- REQUIRED WORK: Within the listing below, tally the lines where the word "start" appears, and answer with nothing but the tally.

- SUPPLIED DATA:
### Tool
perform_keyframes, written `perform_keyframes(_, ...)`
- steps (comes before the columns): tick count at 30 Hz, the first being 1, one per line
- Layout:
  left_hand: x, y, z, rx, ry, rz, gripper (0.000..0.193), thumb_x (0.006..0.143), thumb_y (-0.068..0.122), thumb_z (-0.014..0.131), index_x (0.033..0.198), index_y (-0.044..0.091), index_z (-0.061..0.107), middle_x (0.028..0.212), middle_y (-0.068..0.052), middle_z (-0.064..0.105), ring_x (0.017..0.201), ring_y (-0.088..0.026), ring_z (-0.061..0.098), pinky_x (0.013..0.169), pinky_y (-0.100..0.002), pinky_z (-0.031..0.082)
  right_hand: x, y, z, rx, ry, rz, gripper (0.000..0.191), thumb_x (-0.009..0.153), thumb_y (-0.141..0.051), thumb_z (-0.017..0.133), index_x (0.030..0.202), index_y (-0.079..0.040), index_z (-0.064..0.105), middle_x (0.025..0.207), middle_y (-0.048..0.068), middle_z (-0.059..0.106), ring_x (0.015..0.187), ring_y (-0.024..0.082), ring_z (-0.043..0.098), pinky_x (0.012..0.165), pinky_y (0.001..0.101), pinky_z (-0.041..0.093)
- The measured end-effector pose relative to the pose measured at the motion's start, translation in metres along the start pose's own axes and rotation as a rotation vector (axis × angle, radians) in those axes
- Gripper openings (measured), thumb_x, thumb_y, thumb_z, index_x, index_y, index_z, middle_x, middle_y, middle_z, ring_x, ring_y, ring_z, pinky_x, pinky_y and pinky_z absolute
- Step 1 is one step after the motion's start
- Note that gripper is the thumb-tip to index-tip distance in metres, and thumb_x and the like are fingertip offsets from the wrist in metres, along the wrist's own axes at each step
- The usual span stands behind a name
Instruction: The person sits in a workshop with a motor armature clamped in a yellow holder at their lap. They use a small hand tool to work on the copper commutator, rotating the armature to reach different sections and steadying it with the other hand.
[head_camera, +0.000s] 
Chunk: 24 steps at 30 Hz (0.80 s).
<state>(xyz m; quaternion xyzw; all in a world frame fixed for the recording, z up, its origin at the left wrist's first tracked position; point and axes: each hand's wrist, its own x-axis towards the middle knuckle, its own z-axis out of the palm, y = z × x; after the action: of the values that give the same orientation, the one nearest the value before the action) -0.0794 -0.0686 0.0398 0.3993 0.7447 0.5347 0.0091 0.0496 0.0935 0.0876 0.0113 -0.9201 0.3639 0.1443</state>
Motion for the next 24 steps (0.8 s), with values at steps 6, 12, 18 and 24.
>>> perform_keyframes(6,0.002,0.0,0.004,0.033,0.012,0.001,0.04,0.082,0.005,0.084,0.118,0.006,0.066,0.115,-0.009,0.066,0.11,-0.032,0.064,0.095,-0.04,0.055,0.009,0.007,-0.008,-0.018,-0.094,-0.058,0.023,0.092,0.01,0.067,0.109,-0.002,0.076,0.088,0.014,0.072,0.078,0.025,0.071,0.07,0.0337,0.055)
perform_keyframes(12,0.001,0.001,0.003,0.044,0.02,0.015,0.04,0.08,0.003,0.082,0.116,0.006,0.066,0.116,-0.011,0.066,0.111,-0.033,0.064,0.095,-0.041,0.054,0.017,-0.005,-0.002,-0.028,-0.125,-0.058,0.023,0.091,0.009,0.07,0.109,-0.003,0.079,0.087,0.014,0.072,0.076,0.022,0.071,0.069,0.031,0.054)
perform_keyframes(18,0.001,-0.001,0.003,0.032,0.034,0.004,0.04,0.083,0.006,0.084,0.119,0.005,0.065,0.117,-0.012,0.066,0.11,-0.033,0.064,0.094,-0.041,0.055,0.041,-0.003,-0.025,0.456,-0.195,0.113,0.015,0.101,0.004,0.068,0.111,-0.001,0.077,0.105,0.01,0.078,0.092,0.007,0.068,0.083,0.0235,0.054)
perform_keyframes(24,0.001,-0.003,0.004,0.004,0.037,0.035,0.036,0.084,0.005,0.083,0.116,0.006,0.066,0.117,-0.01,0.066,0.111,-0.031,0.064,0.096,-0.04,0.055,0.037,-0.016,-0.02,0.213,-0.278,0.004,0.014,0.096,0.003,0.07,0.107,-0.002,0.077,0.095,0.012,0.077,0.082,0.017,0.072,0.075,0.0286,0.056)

- EXPECTED ANSWER: 2